Mutual fund ownership of equities is at its lowest level in nearly 13 years, according to a research note from Goldman Sachs Group Inc. Meanwhile, exchange-traded funds are becoming an even bigger force in the stock market, the team led by Chief U.S. Equity Strategist David Kostin pointed out.
“We expect mutual funds will remain net sellers of equities given investor outflows and low liquidity,” the researchers wrote, noting that the level of stock ownership by mutual funds has been slipping since 2016 after leveling off during the economic recovery.
Mutual funds sold a total of $117 billion in stocks in 2016, while corporations make $584 billion in net purchases through buybacks and ETFs made $188 billion.
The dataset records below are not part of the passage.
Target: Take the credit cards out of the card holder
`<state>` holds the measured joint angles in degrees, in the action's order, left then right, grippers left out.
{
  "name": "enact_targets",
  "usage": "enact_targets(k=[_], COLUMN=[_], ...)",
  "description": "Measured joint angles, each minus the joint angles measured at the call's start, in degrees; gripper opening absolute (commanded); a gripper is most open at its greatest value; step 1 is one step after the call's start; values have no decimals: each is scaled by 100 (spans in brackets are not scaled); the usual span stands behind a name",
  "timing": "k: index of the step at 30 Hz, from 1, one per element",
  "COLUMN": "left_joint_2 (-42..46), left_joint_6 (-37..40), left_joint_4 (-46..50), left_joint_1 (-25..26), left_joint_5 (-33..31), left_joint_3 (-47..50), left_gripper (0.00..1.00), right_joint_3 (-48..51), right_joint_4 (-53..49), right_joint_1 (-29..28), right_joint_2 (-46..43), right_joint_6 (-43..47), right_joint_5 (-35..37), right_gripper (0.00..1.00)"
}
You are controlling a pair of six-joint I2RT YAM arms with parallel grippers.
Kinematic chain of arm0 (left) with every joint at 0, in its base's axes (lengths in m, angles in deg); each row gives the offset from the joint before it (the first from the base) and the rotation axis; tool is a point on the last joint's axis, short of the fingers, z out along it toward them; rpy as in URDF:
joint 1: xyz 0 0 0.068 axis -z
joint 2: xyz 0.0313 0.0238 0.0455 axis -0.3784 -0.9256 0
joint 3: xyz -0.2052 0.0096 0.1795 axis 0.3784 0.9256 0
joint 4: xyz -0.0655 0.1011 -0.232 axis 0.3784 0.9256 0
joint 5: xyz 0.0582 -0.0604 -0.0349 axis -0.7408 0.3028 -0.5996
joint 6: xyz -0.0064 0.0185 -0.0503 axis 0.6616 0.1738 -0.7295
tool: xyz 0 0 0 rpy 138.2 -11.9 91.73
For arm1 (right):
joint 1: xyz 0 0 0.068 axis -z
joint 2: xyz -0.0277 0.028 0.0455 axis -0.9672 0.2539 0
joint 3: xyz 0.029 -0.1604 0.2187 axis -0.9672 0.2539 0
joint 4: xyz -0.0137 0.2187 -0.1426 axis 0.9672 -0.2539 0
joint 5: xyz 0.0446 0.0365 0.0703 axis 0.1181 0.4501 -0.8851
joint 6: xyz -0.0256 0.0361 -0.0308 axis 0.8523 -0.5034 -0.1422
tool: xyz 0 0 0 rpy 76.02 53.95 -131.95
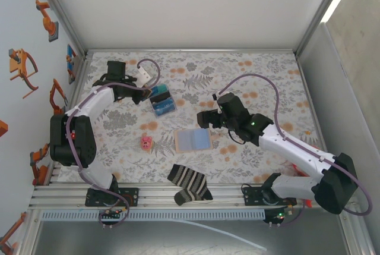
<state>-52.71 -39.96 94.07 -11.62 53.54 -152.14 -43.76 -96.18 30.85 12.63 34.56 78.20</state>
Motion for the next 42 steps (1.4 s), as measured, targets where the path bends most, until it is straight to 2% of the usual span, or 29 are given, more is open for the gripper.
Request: enact_targets(k=[16,42], left_joint_2=[-142,-741], left_joint_6=[240,264], left_joint_4=[337,391], left_joint_1=[483,570], left_joint_5=[664,446], left_joint_3=[-55,-293], left_gripper=[0,0], right_joint_3=[0,0], right_joint_4=[13,13], right_joint_1=[0,0], right_joint_2=[11,7], right_joint_6=[-42,-144], right_joint_5=[-20,-17], right_gripper=[98,98])
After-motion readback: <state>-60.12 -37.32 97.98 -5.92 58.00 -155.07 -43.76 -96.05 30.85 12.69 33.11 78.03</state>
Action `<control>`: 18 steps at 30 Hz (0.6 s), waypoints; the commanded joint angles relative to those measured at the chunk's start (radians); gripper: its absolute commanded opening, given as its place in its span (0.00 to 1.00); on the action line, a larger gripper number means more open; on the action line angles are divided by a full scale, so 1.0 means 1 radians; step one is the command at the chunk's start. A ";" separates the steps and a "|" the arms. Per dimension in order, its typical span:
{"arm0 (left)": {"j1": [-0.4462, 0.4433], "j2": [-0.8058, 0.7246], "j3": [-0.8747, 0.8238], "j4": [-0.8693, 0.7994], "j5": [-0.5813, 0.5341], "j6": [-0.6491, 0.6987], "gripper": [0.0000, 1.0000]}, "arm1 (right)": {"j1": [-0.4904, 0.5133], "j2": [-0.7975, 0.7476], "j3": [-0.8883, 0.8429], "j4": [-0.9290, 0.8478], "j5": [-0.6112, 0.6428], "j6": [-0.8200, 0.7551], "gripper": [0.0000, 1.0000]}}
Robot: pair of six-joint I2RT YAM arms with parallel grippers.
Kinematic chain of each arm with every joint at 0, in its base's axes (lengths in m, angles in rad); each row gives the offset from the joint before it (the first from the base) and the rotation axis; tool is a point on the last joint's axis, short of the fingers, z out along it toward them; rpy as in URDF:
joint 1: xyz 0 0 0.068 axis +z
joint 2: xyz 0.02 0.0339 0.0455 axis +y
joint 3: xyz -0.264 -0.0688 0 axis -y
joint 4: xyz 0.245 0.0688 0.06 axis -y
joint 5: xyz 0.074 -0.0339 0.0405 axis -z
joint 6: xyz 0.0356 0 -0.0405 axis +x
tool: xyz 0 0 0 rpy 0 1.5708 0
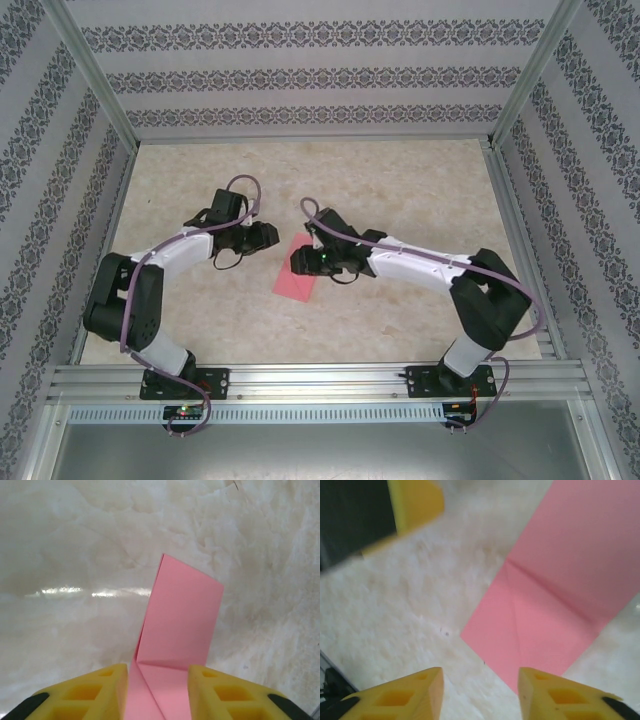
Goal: Fold a paper plane with a square sheet of paper (pick it up from the middle)
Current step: Fold the triangle a second time at the center of the table.
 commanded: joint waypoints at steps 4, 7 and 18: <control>-0.015 -0.078 -0.106 0.035 0.014 -0.074 0.44 | -0.073 0.041 -0.010 0.026 0.011 -0.017 0.47; -0.031 -0.084 -0.140 0.081 0.044 -0.109 0.46 | -0.086 0.084 -0.008 0.040 -0.010 -0.015 0.47; -0.126 -0.004 -0.153 0.165 0.075 -0.168 0.43 | -0.099 0.201 0.010 0.054 -0.052 -0.017 0.33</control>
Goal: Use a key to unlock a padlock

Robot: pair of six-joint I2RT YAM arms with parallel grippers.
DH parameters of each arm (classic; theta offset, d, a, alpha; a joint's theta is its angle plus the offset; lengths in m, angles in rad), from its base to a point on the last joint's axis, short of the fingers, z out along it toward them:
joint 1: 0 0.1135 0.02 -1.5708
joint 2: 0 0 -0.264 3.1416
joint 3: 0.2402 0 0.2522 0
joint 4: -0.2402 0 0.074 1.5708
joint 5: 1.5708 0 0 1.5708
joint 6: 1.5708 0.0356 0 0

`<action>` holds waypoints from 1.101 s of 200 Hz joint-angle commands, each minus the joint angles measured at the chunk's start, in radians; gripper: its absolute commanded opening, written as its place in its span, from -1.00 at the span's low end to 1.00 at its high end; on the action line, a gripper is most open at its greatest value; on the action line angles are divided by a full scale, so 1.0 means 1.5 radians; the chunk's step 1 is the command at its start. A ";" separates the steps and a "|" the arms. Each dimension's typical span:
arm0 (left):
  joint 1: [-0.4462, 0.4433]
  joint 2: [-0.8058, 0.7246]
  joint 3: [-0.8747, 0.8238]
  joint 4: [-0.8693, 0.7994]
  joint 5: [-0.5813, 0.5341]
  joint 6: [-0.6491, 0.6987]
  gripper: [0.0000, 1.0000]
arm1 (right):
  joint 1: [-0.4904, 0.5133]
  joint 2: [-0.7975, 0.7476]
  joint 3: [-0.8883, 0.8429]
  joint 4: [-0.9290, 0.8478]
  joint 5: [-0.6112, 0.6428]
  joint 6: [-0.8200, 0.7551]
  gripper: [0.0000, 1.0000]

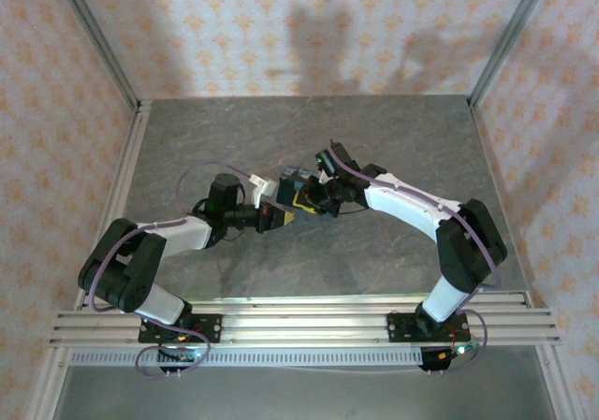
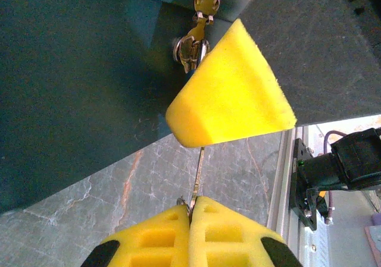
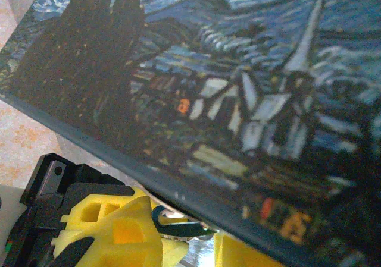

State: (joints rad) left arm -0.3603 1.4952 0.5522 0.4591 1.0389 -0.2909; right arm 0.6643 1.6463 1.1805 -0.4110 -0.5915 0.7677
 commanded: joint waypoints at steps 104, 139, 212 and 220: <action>-0.005 0.020 0.014 0.020 -0.014 -0.004 -1.00 | -0.003 -0.035 -0.011 0.028 0.009 0.005 -1.00; -0.005 0.016 0.000 0.023 -0.016 -0.004 -1.00 | -0.002 -0.034 -0.013 0.029 0.010 0.005 -1.00; -0.002 0.009 -0.007 0.028 -0.019 -0.009 -1.00 | -0.003 -0.037 -0.015 0.026 0.012 0.003 -1.00; -0.002 0.008 -0.004 0.027 -0.019 -0.010 -1.00 | -0.002 -0.038 -0.016 0.028 0.011 0.005 -1.00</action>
State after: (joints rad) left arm -0.3664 1.5146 0.5468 0.4686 1.0183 -0.2981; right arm 0.6640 1.6379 1.1645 -0.4023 -0.5903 0.7712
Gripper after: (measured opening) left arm 0.048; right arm 0.187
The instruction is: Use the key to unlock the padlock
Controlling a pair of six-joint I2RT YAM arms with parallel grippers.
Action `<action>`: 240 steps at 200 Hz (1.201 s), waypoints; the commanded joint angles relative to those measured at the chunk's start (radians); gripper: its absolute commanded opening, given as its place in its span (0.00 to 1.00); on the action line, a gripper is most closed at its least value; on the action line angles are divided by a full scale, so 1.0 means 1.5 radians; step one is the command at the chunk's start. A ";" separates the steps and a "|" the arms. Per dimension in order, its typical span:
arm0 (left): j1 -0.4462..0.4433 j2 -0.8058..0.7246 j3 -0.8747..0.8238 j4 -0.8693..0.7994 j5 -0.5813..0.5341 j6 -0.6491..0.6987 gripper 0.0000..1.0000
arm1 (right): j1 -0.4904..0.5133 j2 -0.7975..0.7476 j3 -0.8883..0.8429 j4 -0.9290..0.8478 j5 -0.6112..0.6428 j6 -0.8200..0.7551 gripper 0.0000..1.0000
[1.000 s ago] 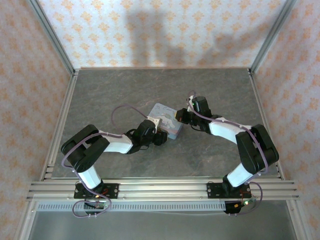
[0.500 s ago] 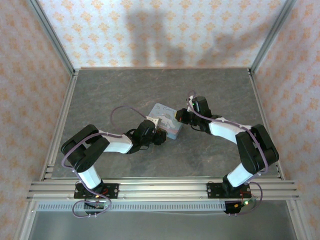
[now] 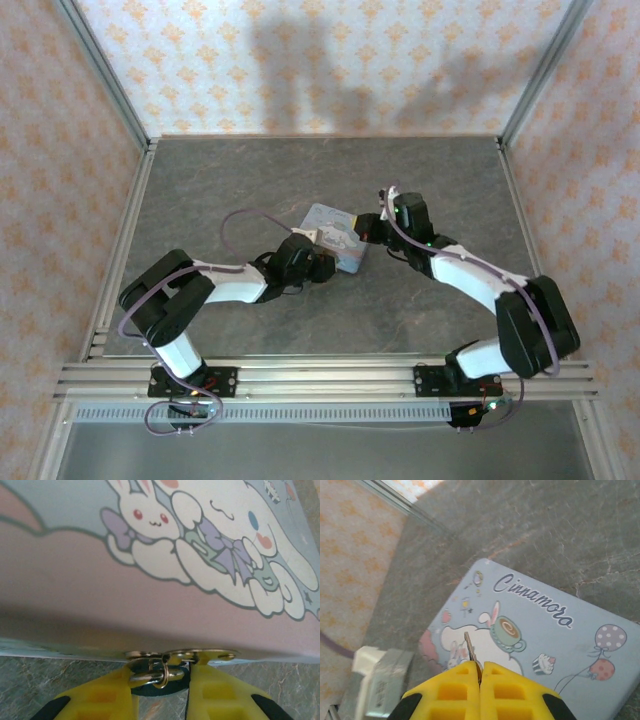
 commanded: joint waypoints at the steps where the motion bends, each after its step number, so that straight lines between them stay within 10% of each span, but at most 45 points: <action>1: -0.007 -0.026 0.034 -0.026 0.005 -0.032 0.20 | 0.001 -0.056 -0.042 0.003 0.016 -0.028 0.00; 95: 0.019 -0.030 0.076 -0.065 0.065 -0.119 0.14 | 0.072 -0.231 -0.250 0.073 0.059 -0.023 0.00; 240: 0.061 -0.058 0.095 -0.088 0.131 -0.185 0.13 | 0.088 -0.015 -0.270 0.352 -0.002 -0.076 0.00</action>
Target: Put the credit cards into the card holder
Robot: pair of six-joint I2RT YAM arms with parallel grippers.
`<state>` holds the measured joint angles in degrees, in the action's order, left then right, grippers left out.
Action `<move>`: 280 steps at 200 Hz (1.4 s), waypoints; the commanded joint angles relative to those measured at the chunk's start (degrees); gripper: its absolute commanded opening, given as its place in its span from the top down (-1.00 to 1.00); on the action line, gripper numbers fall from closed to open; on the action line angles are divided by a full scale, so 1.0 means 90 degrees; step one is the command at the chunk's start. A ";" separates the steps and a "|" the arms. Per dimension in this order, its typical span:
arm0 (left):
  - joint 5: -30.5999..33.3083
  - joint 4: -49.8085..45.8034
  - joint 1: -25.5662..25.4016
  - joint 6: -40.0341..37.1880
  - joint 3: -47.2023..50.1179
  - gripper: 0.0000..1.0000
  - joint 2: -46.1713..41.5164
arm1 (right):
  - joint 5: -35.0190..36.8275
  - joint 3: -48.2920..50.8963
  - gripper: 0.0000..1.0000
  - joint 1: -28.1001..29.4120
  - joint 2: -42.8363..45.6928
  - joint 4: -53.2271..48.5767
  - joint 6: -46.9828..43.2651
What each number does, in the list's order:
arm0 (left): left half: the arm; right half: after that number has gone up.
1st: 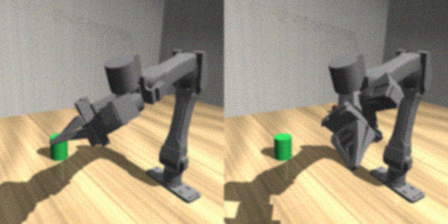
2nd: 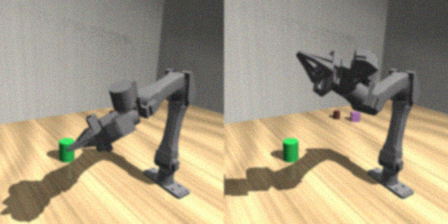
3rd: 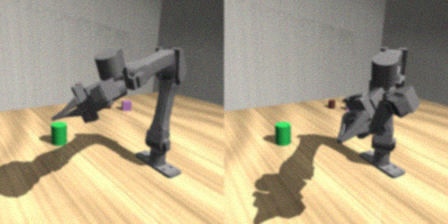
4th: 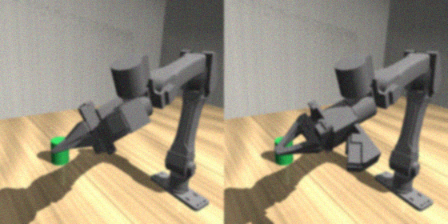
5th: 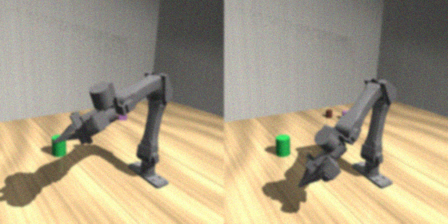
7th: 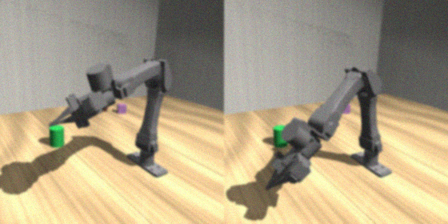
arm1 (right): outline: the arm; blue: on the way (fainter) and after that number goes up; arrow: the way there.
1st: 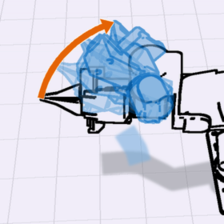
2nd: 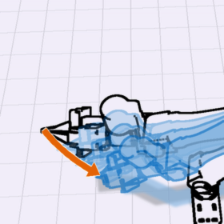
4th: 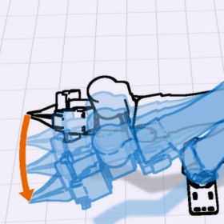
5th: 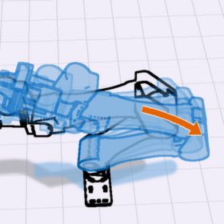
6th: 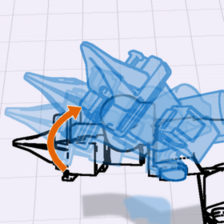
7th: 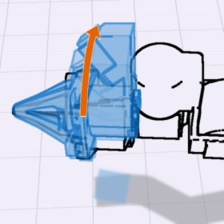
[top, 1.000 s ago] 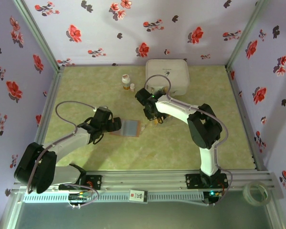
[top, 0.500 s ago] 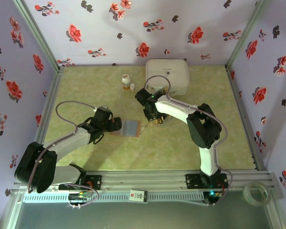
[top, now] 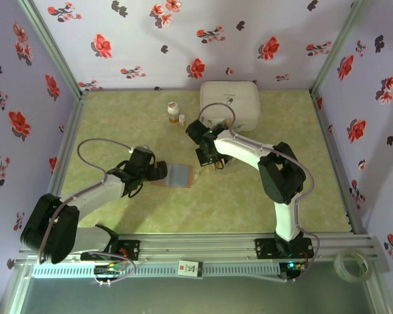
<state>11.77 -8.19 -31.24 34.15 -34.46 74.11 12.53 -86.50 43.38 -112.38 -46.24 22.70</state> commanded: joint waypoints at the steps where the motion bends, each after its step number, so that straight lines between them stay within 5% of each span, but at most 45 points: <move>1: -0.0067 -0.0041 -0.0043 -0.0139 -0.0157 -0.99 0.0142 | -0.0199 -0.0123 1.00 -0.0049 0.0553 -0.0097 0.0054; 173: -0.0148 0.0417 -0.0659 0.0103 -0.0478 -0.99 0.1141 | -0.1789 0.2363 1.00 -0.0527 0.3409 0.1684 0.0769; 280: 0.0403 -0.0353 -0.1256 0.0919 -0.0343 -0.99 0.0115 | -0.2913 0.3079 1.00 -0.0824 0.3824 0.2666 0.0884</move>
<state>12.10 -6.50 -42.17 39.79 -37.17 78.72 -8.27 -59.96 36.67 -79.37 -27.62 29.17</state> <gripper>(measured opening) 0.996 0.054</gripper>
ETFs are a relatively new vehicle in the market, having surpassed $3 trillion in assets in just 2015. Mutual funds, which have been around since before the Great Depression, have roughly $16 trillion in assets.
Here’s a look at how equity demand played out in 2016 across various types of investors.
Goldman anticipates that a similar pattern will play out for the rest of the year.
“Corporations and ETFs will continue to drive equity demand while mutual funds, households, and pension funds will remain net sellers of equities,” the researchers wrote.